Pathways in the therapy garden are wide enough for wheelchairs, and beds are raised to different heights for those unable to get to ground level. A raised koi pool with a stone fish fountain anchors the center. There’s a shady pavilion for kids whose medication reacts with the sun. Four sturdy masonry columns holding up the pavilion’s roof will eventually be covered in tile mosaic, each column representing a tree during one of the four seasons. Mosaic artist Curt Boll is donating materials and instructions on how to apply them. It’s an ambitious project, but Dinsmore expects one column to be finished this summer.

therapy garden memorial garden

Left: The new horticultural therapy garden, with its raised beds. This summer, the fish fountain will burble into the pool. At right: With the support of locals and businesses like Kingston Block, Pioneer Natural Pools, and the Burpee Seed Company, Dinsmore has created a unique garden complex at St. Gregory’s. Many a service has been conducted from the stone altar in the memorial garden, but people also come just to relax, or even eat lunch

Another ambitious project that came to fruition last year was the installation of a 54-foot-wide, classic seven-circuit labyrinth beyond the birch grove. It, too, was the result of a conversation over drinks, Dinsmore notes with amusement. “We had a rustic labyrinth, just stones laid in mulch, and somebody at a cocktail party mentioned it to a woman named Elizabeth Murray.
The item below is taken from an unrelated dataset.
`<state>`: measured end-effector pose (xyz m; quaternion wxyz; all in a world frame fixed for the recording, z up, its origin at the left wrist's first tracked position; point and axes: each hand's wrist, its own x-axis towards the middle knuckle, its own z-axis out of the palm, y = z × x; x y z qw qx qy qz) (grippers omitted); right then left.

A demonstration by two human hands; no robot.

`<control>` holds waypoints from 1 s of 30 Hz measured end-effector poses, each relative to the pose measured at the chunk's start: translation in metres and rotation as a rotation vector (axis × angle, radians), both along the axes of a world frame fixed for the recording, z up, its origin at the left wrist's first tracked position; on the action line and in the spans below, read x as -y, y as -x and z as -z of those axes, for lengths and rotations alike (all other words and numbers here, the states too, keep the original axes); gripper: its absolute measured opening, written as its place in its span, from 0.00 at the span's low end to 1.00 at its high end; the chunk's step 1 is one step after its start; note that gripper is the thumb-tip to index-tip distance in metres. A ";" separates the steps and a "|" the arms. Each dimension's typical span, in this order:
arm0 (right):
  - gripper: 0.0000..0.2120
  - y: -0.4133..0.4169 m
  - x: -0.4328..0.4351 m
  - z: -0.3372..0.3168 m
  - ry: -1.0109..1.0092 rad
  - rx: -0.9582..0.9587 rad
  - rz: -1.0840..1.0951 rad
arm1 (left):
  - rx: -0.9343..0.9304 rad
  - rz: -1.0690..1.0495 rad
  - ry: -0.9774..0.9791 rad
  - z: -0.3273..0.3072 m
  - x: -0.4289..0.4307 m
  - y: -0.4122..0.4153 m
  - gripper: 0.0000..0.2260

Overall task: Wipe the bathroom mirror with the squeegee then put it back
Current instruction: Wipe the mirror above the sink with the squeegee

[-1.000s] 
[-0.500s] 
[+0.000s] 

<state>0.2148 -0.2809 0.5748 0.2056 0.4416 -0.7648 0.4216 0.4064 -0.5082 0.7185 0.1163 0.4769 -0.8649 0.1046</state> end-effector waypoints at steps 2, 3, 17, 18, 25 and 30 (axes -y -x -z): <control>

She’s extremely knowledgeable about labyrinths, and she invited us to see the one in her garden in Katonah. I thought it was so beautiful, it was my inspiration for ours,” he says. Better yet, Murray arranged for a grant to pay for the one at St. Gregory’s. “It’s funny how time after time that has occurred — that a chance conversation resulted in somebody giving us some money,” Dinsmore remarks. Getting businesses to donate materials or contribute also proved to be “an easy sell — everyone gets excited,” he says.

He leads the way around the labyrinth, where each circuit has contrasting colored stones, inset on a poured concrete slab. “We wanted all of the garden to be handicapped accessible, so it needed to be smooth,” Dinsmore explains. In the middle, there’s a marble bench, and a water feature to gaze upon before you stroll back out. “We intend to plant groups of fragrant shrubs, so that when you walk the labyrinth you get a little aromatherapy at the same time,” he adds.

This year, work begins on the columbarium in the other arm of the cross, which will take the form of two half-circles of stone at bench height, with niches for urns and ashes. And there are plans for a vegetable plot and a wind garden.

Dinsmore conceived of the garden not just as a spiritual place, but as an enjoyable haven from the everyday world. “One day, a bunch of utility trucks pulled in, and the priest came running out, concerned there was a gas leak or something,” Dinsmore recounts. But no, the men had just come to eat their lunch in the garden. “That’s what this is all about,” he continues. “That’s what we wanted.”

On Saturday, June 7, from 2-5 p.m., St. Gregory’s hosts a party, with refreshments and music, to show off the new labyrinth and therapy garden and talk about church programs. All are invited, admission is free.